La forja de la vida
La escena de apertura de Tengo sueños eléctricos, film presentado este año en Locarno, evidencia que una de las fórmulas más eficaces para mostrar la tensión o la saña del niño en relación a su figura paterna es grabarlos cuando están en el asiento trasero del automóvil. Los primeros minutos de esta cinta de la directora costarricense Valentina Maurel apenas contienen diálogos, pues en ningún instante se necesita la palabra hablada para describir los conflictos que se van desplegando.
Es incuestionablemente una película deudora de La ciénaga, de Lucrecia Martel, en tanto que la cineasta pone el foco en un núcleo familiar desde una cercanía casi violenta, que le permite más atención al detalle pero más restricción a que el drama pueda observarse desde fuera, desde un punto de vista externo. No lo necesita. La heroína de este film es una adolescente a punto de entrar en el mundo de los adultos, y la puesta en escena es lo suficientemente audaz como para que su evolución como personaje se integre orgánicamente con el músculo narrativo que empaqueta la película. Como se decía, el silencio es una herramienta expresiva poderosa y Maurel es consciente de ello. Los instantes en los que Eva mira a su padre destilan la misma efectividad que cuando intercambian diálogos. El personaje de padre está meticulosa y ambiguamente construido, entre lo que es un temperamento que siente debilidad por el arte y un carácter bruto y desmedido. Lo que consigue Tengo sueños eléctricos es transmitir de forma invisible el legado paterno, donde el relato cobra más fuerza y donde se hace evidente que se trata de una autobiografía, con sus correspondientes ficcionalizaciones.

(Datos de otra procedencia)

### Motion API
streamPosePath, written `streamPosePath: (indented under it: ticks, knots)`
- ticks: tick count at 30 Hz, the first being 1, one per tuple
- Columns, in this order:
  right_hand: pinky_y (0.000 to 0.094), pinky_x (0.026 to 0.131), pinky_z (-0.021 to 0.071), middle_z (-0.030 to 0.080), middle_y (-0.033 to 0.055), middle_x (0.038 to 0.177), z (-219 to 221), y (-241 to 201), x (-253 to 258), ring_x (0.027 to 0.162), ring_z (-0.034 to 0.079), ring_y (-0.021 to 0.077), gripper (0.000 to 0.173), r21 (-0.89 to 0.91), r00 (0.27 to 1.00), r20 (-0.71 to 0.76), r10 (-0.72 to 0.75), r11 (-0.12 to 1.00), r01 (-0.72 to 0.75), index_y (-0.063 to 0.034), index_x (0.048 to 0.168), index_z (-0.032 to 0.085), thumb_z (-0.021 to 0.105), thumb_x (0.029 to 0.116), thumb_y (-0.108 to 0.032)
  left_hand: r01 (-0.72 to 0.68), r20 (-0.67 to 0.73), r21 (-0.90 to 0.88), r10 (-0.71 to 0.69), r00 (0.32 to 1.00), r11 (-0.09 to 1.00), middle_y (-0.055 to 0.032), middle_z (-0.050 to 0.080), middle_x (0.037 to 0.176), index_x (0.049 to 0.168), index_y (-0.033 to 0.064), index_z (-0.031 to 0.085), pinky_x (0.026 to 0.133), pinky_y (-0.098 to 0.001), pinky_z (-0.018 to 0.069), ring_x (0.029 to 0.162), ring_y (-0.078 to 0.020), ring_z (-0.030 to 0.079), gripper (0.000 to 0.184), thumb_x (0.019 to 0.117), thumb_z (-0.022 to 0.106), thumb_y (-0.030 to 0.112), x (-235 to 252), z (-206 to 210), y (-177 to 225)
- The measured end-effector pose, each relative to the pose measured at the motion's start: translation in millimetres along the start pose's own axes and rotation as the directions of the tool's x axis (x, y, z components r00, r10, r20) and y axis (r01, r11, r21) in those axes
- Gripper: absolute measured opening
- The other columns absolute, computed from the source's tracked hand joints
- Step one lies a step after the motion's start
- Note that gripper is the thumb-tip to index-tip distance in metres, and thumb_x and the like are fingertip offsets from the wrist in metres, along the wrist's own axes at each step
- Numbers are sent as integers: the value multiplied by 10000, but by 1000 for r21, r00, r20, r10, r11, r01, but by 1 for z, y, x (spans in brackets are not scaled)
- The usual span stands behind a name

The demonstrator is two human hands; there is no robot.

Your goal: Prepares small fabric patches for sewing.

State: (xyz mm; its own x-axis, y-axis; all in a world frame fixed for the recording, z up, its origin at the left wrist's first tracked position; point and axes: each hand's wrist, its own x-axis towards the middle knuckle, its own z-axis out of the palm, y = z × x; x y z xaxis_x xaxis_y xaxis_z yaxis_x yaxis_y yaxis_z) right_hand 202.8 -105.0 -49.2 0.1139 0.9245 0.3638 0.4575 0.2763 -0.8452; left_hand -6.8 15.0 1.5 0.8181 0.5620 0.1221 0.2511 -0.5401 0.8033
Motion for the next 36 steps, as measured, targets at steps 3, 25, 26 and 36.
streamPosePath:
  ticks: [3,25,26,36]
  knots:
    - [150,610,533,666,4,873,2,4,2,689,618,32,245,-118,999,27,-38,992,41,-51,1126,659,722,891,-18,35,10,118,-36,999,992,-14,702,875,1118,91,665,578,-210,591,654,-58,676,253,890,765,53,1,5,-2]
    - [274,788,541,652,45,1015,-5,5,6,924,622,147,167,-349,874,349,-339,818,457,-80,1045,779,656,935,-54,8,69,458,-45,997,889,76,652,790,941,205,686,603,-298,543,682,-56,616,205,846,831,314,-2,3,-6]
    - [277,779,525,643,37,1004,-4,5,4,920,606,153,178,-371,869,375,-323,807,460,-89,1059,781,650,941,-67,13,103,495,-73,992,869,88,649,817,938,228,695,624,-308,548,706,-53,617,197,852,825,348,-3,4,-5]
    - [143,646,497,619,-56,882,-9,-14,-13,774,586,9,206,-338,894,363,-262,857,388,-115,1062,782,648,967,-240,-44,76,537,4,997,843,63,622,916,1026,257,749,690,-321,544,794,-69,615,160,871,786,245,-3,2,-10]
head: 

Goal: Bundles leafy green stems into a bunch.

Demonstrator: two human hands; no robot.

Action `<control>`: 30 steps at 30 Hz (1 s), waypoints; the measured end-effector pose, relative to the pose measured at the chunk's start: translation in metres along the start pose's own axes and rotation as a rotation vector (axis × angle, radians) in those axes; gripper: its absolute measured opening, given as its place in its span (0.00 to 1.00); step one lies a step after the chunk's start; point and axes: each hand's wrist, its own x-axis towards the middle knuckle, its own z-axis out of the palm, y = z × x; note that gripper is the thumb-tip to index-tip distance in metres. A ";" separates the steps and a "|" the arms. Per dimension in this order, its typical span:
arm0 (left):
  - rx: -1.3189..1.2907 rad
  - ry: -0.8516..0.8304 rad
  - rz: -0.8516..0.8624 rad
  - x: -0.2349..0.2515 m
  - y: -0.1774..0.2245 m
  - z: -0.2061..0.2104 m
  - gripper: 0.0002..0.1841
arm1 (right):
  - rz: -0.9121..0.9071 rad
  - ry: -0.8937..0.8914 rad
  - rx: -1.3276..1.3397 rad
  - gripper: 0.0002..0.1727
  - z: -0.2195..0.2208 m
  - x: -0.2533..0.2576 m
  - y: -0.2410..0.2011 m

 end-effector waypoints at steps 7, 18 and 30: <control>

Dicho legado paterno, caracterizado por la dualidad sensibilidad-arrebato, hace difícil juzgar en términos morales la circunstancia particular, pero por otro lado invita al espectador a reflexionar sobre la posibilidad de que a los jóvenes se les acostumbre a demandar un grado de madurez únicamente por la edad o por las convenciones de la sociedad. Tengo sueños eléctricos nos enseña que una persona joven puede seguir comportándose como tal durante un largo período de tiempo, pero su mentalidad y autodeterminación, en tanto que instancias en desarrollo, van por otro camino. La cineasta emplea el género del ‹coming of age› para hablar de emancipación y descubrimiento, por supuesto, pero también para marcar la diferencia en relación a esta última idea. Por momentos, Eva demuestra más raciocinio que su progenitor a la hora de tomar decisiones, lo que nos enseña que alguien que ha dejado definitivamente atrás la infancia está mucho menos polucionado por los azares y las burocracias de lo civil. Y por tanto, contar con la perspectiva del joven puede ser una solución inteligente para un entuerto en el ámbito privado. En ese sentido, coagula una gran película en Tengo sueños eléctricos, que podría llegar a serlo si se aplicara el bisturí en favor de un poco más de concisión. Sea como sea, la mirada de Valentina Maurel, vista su ópera prima, puede cobrar notoriedad en los próximos años.